**What you are asked to do:**
Below are some records. Return exactly the lines from the one with "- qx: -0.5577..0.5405" to the one with "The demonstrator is", and nothing else.

**The data:**
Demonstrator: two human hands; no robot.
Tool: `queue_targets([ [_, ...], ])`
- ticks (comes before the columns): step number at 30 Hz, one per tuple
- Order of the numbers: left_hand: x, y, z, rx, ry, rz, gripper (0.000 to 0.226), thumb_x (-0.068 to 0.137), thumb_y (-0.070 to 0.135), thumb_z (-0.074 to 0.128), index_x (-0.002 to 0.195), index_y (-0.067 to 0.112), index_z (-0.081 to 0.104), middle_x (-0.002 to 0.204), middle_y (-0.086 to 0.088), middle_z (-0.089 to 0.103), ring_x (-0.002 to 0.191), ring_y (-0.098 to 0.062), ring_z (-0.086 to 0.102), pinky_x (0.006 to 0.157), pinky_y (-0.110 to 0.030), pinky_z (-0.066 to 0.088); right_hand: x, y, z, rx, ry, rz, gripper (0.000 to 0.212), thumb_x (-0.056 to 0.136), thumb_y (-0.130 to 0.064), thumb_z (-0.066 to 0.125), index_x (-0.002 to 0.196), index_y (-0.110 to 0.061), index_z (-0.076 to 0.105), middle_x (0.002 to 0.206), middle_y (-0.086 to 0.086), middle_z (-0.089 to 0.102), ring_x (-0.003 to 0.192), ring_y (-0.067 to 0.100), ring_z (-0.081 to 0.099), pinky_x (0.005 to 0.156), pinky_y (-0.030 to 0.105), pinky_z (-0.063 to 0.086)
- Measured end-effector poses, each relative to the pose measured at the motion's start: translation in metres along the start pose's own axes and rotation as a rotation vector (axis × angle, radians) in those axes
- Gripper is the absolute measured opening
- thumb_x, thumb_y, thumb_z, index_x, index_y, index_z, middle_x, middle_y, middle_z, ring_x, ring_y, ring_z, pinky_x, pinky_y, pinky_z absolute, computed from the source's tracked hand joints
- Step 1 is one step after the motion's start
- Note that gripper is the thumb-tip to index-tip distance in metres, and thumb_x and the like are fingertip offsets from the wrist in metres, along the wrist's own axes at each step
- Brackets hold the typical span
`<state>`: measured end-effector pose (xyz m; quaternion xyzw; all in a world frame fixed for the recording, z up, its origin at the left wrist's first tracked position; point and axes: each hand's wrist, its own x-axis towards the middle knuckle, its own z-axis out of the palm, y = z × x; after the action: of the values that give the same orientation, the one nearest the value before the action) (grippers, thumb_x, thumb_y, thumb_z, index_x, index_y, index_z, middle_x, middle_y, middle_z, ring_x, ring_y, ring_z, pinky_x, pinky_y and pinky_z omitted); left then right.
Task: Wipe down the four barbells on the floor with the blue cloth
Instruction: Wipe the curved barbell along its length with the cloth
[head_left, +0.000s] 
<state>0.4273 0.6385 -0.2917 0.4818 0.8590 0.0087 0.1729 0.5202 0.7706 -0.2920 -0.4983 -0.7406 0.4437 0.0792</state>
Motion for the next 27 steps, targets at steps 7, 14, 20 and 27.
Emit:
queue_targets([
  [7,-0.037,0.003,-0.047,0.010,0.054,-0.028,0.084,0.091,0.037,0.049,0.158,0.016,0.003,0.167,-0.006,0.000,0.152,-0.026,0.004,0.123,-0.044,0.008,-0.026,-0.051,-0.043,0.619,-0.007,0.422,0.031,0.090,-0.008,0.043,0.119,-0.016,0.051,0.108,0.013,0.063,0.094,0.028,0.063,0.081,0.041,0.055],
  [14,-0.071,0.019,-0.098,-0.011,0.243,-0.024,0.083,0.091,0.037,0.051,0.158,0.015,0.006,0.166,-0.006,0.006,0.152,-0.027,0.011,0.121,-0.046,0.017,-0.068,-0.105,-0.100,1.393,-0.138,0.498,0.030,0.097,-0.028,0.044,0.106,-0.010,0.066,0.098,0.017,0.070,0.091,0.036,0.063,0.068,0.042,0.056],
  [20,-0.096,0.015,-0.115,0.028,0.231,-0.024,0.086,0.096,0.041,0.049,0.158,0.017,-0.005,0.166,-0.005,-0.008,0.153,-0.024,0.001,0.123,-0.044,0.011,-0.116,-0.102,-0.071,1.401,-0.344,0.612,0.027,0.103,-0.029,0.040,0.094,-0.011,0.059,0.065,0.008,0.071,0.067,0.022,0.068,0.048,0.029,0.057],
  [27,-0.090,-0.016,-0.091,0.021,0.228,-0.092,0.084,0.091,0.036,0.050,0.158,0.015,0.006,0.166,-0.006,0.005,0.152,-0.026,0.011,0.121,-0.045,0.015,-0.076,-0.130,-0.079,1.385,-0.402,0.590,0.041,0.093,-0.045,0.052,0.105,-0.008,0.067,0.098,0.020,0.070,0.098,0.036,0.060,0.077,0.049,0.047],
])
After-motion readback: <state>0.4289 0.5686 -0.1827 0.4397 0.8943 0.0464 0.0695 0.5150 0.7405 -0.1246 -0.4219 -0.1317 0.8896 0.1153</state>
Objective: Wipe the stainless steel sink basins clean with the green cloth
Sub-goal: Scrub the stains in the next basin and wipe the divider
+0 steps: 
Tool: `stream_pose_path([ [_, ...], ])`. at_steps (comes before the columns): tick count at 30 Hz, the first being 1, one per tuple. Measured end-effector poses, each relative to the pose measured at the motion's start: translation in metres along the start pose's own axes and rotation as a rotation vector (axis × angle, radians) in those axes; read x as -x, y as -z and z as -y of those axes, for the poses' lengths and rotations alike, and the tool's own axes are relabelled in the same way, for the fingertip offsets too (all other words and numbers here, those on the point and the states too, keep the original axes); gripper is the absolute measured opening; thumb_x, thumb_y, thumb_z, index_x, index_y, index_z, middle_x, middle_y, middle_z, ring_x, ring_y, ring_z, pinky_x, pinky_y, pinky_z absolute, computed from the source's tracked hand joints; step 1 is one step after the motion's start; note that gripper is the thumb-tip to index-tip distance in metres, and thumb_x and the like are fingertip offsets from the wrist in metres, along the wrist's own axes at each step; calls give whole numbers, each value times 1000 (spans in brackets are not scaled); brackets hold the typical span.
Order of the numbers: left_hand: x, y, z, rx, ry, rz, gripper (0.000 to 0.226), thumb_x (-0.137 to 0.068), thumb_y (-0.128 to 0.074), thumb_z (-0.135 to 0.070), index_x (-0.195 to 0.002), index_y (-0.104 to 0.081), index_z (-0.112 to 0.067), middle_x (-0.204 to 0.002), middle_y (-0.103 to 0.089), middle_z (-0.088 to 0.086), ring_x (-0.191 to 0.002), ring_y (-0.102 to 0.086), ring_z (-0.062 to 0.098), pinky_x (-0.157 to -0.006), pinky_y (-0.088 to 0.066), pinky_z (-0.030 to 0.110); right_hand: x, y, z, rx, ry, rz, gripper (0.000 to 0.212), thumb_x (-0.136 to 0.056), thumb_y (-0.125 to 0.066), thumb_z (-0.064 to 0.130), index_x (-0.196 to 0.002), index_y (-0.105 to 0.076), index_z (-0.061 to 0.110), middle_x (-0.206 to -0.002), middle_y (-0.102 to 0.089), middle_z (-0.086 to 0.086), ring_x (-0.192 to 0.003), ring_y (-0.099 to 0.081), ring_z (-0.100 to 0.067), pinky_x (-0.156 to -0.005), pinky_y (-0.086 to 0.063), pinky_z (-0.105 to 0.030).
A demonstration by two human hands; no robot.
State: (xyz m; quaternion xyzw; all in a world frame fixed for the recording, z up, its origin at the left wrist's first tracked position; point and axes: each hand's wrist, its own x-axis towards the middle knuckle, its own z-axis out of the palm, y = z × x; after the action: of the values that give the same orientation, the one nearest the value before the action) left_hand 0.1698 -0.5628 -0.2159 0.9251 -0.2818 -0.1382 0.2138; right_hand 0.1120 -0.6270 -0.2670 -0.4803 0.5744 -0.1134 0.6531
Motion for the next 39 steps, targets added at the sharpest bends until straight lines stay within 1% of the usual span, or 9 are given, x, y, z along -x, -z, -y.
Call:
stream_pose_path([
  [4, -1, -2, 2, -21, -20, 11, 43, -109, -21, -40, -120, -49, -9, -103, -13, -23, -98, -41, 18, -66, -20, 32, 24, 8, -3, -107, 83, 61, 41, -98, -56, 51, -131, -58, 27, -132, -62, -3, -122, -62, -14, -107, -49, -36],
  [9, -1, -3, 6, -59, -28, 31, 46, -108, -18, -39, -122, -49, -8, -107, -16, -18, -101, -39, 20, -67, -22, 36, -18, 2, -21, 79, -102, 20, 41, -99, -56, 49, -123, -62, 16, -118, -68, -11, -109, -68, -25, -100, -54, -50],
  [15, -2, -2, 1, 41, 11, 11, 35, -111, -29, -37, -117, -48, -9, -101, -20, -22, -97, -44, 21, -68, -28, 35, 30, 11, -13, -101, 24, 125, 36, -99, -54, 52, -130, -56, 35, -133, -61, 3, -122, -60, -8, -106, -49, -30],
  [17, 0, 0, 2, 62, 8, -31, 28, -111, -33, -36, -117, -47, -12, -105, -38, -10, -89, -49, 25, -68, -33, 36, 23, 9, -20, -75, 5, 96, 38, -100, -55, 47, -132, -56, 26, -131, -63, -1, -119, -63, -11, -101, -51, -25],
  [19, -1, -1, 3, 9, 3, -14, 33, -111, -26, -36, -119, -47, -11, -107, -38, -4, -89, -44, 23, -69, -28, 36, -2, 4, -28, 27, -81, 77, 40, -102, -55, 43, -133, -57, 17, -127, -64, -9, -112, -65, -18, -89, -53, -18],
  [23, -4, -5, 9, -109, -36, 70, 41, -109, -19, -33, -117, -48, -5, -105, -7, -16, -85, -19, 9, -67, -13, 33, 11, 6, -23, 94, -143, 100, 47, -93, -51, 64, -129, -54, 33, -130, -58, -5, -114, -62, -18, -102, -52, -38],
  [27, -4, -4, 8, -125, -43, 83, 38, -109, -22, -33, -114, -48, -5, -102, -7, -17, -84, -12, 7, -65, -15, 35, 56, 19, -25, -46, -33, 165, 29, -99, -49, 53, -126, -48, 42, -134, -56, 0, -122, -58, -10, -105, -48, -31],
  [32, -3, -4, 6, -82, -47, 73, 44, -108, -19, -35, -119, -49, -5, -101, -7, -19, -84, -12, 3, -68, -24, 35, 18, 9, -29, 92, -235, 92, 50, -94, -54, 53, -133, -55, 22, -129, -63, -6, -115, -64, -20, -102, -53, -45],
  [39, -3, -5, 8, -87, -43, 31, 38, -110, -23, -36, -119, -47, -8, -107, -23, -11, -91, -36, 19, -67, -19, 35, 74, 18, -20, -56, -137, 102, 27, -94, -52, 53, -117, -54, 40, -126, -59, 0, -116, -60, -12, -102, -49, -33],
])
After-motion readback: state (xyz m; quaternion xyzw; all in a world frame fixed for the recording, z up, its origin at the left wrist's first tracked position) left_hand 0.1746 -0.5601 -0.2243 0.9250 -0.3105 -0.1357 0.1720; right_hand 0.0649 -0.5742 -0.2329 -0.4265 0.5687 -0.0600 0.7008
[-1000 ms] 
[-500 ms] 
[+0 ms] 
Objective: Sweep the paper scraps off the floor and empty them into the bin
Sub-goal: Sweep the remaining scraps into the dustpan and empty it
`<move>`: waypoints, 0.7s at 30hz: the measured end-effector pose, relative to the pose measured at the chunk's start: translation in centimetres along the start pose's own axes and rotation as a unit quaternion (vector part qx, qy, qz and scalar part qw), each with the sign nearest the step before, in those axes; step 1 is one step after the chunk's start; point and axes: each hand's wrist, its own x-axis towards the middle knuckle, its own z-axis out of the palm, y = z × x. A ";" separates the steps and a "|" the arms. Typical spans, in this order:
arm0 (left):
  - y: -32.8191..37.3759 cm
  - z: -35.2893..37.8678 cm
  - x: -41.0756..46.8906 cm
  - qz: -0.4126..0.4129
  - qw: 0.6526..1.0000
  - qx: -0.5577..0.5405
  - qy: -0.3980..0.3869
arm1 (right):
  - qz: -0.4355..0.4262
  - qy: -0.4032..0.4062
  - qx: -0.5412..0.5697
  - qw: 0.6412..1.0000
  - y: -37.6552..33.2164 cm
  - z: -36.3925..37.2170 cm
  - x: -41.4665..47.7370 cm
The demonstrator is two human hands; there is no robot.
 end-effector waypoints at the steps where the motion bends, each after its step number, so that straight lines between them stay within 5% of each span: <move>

**Answer space:**
  - qx: -0.5577..0.5405
  - qy: -0.3980..0.3869
arm1 (right):
  - qz: -0.4355..0.4262
  - qy: -0.4032..0.4062
  - qx: -0.5412..0.5697
  - qw: 0.6412..1.0000
  - y: -37.6552..33.2164 cm
  - z: -36.3925..37.2170 cm
  - x: -41.4665..47.7370 cm
The demonstrator is two human hands; there is no robot.

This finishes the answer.